Work item: Would you repeat each line below exactly, without the pictures?

Data extracted from a collection
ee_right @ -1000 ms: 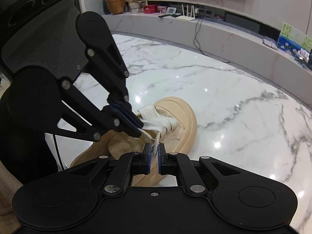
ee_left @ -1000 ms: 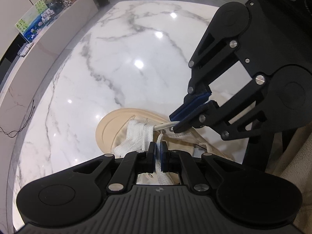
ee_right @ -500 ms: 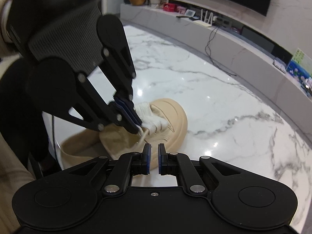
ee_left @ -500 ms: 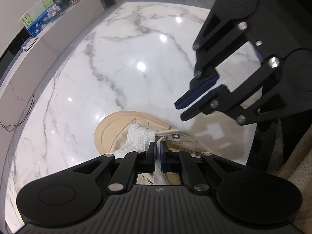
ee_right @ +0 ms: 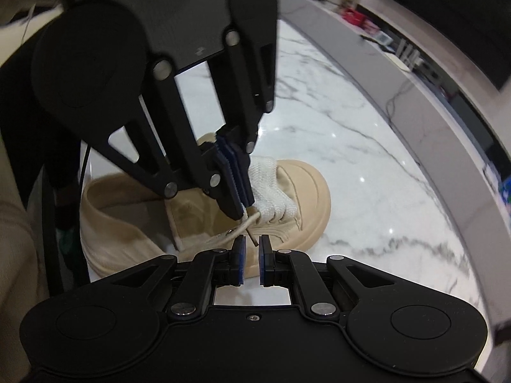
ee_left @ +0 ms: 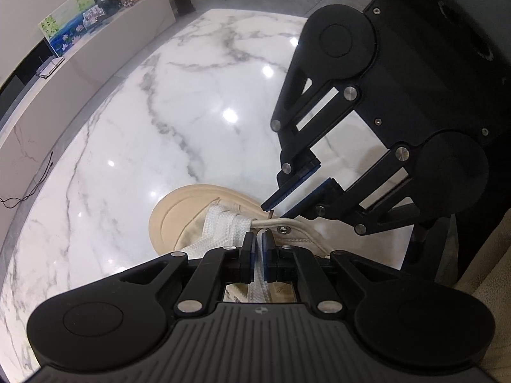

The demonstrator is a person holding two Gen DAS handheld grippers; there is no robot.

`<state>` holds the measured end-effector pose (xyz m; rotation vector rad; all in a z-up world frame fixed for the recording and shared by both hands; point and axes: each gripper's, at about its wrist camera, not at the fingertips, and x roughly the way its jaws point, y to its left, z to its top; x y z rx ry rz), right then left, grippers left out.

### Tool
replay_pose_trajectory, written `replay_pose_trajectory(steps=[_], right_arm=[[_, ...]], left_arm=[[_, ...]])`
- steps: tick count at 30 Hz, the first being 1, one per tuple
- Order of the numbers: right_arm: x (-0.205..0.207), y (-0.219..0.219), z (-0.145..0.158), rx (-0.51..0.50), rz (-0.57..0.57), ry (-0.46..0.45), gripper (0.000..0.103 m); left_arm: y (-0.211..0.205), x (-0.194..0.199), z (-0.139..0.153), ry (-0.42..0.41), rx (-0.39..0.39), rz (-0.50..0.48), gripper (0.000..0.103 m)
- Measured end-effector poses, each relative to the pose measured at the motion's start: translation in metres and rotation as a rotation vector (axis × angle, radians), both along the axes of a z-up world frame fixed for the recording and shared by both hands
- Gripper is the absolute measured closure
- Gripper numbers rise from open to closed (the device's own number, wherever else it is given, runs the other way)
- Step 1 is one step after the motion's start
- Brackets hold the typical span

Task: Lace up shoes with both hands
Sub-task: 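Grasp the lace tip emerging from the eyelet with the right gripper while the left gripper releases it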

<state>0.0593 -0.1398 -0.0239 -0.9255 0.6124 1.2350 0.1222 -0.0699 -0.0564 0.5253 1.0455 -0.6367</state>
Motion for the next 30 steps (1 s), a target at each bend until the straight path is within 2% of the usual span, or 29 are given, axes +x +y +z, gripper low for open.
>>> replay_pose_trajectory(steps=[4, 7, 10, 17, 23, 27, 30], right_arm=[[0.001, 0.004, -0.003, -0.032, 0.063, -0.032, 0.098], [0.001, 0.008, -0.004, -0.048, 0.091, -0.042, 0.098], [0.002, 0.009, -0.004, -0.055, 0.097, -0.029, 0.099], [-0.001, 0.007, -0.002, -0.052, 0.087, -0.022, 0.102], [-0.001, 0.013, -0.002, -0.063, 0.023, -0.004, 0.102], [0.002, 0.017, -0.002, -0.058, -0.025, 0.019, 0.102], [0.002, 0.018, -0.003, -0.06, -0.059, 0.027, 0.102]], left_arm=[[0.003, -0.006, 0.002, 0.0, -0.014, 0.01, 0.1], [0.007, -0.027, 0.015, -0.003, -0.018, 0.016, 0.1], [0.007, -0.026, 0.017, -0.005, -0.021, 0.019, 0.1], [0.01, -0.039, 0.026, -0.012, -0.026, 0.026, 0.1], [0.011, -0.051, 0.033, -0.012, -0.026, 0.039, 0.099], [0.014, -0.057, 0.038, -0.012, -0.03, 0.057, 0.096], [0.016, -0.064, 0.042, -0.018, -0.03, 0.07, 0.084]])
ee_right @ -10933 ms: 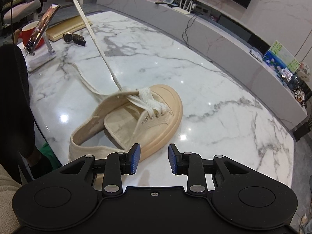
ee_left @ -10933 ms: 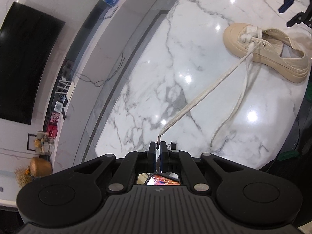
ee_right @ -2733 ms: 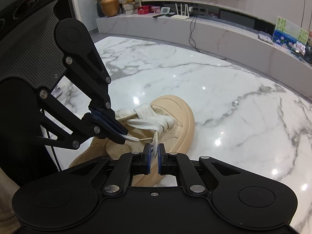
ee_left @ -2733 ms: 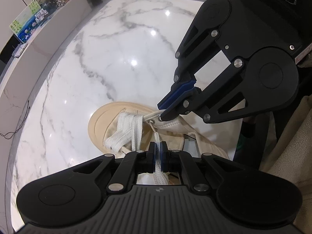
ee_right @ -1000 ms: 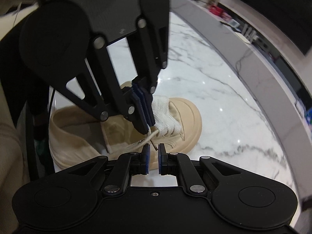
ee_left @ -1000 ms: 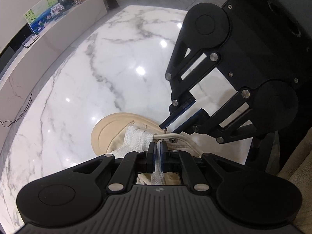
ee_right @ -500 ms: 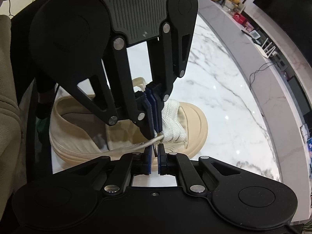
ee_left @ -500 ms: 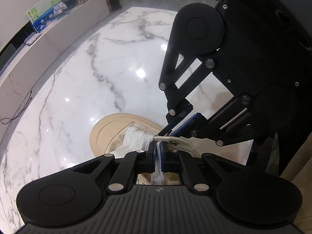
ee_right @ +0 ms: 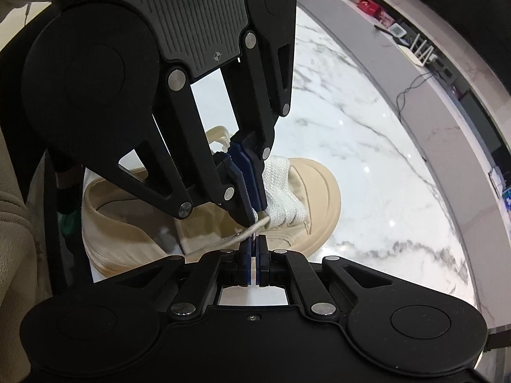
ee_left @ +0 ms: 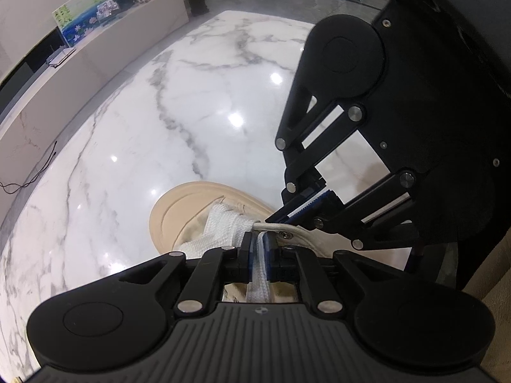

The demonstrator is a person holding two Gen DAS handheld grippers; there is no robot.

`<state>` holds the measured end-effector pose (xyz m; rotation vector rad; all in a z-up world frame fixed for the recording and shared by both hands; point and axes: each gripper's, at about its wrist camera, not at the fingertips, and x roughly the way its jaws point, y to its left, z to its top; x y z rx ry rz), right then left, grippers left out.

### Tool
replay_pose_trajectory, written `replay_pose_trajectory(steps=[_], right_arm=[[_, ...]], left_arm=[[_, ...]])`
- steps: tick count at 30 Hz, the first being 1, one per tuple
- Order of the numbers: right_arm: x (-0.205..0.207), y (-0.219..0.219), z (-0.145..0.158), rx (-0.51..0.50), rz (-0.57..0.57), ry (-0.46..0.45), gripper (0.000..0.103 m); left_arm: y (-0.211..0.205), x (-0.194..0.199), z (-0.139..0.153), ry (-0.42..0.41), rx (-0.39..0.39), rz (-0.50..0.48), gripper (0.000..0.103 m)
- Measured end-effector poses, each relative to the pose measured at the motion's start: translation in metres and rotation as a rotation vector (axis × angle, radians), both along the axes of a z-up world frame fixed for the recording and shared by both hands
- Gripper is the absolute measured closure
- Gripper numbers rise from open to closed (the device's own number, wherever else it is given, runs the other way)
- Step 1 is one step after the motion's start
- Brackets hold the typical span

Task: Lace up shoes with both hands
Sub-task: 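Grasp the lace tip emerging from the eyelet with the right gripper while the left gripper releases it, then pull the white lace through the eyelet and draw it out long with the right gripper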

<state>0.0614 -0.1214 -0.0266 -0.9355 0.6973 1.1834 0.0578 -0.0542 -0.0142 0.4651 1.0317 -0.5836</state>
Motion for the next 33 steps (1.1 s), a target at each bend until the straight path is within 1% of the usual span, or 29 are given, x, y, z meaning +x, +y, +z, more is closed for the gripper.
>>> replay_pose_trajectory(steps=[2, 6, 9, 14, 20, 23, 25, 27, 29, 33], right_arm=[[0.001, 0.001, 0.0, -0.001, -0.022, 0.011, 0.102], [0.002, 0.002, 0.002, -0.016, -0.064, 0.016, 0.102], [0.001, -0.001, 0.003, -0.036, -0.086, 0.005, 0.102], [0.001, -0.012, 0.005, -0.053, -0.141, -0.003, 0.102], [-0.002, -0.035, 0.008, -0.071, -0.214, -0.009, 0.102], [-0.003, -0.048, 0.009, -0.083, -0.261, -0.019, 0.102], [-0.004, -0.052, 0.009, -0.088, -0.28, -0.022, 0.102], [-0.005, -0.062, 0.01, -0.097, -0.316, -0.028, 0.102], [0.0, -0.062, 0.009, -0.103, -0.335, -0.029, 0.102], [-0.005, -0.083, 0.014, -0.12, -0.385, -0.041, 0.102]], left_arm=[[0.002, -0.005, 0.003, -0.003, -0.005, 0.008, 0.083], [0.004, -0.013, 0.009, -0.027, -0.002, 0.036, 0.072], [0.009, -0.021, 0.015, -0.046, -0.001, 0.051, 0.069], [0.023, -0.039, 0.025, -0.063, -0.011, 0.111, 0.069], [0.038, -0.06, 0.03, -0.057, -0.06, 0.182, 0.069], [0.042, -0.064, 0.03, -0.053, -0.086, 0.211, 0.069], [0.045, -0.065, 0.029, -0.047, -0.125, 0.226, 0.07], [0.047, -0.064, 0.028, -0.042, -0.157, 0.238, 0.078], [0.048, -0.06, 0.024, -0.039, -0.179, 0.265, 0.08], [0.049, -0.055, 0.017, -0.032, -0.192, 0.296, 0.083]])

Solution to this exercise:
ee_right @ -1000 ms: 
ee_left @ -1000 ms: 
ee_right @ -500 ms: 
ee_left @ -500 ms: 
ee_right @ +0 ms: 
ee_left @ +0 ms: 

The demonstrator is a person holding two Gen DAS handheld grippers; there is no robot.

`<state>` holds the measured end-effector pose (xyz m; rotation vector rad; all in a z-up world frame fixed for the recording and shared by both hands; point and axes: each gripper's, at about its wrist camera, not at the fingertips, and x roughly the way its jaws point, y to its left, z to its top; x y z rx ry rz), right then left, grippers left out.

### Tool
replay_pose_trajectory, written `replay_pose_trajectory(steps=[_], right_arm=[[_, ...]], left_arm=[[_, ...]])`
- steps: tick count at 30 Hz, the first being 1, one per tuple
- Order of the numbers: right_arm: x (-0.205..0.207), y (-0.219..0.219), z (-0.145..0.158), rx (-0.51..0.50), rz (-0.57..0.57), ry (-0.46..0.45), gripper (0.000..0.103 m); left_arm: y (-0.211..0.205), x (-0.194..0.199), z (-0.139..0.153), ry (-0.42..0.41), rx (-0.39..0.39), rz (-0.50..0.48), gripper (0.000..0.103 m)
- Measured end-effector poses, each relative to the pose measured at the motion's start: translation in metres and rotation as a rotation vector (axis × angle, radians), both along the axes of a z-up world frame fixed for the recording and shared by both hands
- Gripper is the absolute measured closure
- Gripper numbers rise from open to closed (the device's own number, wherever else it is given, runs the other way)
- Step 1 is one step after the motion's start
- Brackets hold the typical span

Task: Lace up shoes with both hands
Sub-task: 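Grasp the lace tip emerging from the eyelet with the right gripper while the left gripper releases it
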
<state>0.0593 -0.1398 -0.0239 -0.9255 0.6124 1.2350 0.1222 -0.0699 -0.0564 0.5253 1.0455 -0.6367</state>
Motion for the next 30 steps (1 s), a target at each bend until the straight path is within 2% of the usual span, or 29 are given, axes +x +y +z, gripper low for open.
>>> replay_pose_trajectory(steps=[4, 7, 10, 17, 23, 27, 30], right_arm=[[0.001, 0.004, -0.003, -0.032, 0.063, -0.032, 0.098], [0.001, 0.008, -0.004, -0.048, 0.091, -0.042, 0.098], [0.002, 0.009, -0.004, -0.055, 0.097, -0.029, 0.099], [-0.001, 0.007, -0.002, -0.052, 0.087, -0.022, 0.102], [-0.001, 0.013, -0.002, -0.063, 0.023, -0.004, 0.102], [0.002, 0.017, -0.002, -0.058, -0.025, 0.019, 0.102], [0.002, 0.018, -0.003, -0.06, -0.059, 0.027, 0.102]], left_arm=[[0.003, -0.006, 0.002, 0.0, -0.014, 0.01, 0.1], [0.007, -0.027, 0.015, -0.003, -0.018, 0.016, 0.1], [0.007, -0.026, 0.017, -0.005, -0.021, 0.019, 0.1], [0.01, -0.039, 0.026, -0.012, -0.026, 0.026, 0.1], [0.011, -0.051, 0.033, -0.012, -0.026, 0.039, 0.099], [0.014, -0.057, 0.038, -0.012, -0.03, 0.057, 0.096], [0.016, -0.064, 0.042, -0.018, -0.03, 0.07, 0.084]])
ee_right @ -10933 ms: 
ee_left @ -10933 ms: 
ee_right @ -2733 ms: 
ee_left @ -2733 ms: 
ee_right @ -1000 ms: 
ee_left @ -1000 ms: 
ee_right @ -500 ms: 
ee_left @ -500 ms: 
ee_right @ +0 ms: 
ee_left @ +0 ms: 

The demonstrator is a person holding two Gen DAS handheld grippers; there is no robot.

`<state>` holds the measured end-effector pose (xyz m; rotation vector rad; all in a z-up world frame fixed for the recording and shared by both hands; point and axes: each gripper's, at about its wrist camera, not at the fingertips, and x roughly the way its jaws point, y to its left, z to its top; x y z rx ry rz), right then left, grippers left out.

### Tool
replay_pose_trajectory, written `replay_pose_trajectory(steps=[_], right_arm=[[_, ...]], left_arm=[[_, ...]])`
- steps: tick count at 30 Hz, the first being 1, one per tuple
- Order of the numbers: right_arm: x (-0.205..0.207), y (-0.219..0.219), z (-0.145..0.158), rx (-0.51..0.50), rz (-0.57..0.57), ry (-0.46..0.45), gripper (0.000..0.103 m); left_arm: y (-0.211..0.205), x (-0.194..0.199), z (-0.139..0.153), ry (-0.42..0.41), rx (-0.39..0.39), rz (-0.50..0.48), gripper (0.000..0.103 m)
- Measured end-effector poses, each relative to the pose measured at the motion's start: translation in metres and rotation as a rotation vector (axis × angle, radians), both along the axes of a z-up world frame fixed for the recording and shared by both hands
- Gripper is the absolute measured closure
- Gripper numbers rise from open to closed (the device's own number, wherever else it is given, runs the other way)
- Step 1 is one step after the motion's start
- Brackets hold the typical span

Task: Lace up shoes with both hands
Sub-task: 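Grasp the lace tip emerging from the eyelet with the right gripper while the left gripper releases it, then pull the white lace through the eyelet and draw it out long with the right gripper
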
<state>0.0614 -0.1214 -0.0266 -0.9355 0.6973 1.1834 0.0578 -0.0542 -0.0142 0.4651 1.0317 -0.5836</state>
Motion for the next 33 steps (1.1 s), a target at each bend until the straight path is within 1% of the usual span, or 29 are given, x, y, z meaning +x, +y, +z, more is closed for the gripper.
>>> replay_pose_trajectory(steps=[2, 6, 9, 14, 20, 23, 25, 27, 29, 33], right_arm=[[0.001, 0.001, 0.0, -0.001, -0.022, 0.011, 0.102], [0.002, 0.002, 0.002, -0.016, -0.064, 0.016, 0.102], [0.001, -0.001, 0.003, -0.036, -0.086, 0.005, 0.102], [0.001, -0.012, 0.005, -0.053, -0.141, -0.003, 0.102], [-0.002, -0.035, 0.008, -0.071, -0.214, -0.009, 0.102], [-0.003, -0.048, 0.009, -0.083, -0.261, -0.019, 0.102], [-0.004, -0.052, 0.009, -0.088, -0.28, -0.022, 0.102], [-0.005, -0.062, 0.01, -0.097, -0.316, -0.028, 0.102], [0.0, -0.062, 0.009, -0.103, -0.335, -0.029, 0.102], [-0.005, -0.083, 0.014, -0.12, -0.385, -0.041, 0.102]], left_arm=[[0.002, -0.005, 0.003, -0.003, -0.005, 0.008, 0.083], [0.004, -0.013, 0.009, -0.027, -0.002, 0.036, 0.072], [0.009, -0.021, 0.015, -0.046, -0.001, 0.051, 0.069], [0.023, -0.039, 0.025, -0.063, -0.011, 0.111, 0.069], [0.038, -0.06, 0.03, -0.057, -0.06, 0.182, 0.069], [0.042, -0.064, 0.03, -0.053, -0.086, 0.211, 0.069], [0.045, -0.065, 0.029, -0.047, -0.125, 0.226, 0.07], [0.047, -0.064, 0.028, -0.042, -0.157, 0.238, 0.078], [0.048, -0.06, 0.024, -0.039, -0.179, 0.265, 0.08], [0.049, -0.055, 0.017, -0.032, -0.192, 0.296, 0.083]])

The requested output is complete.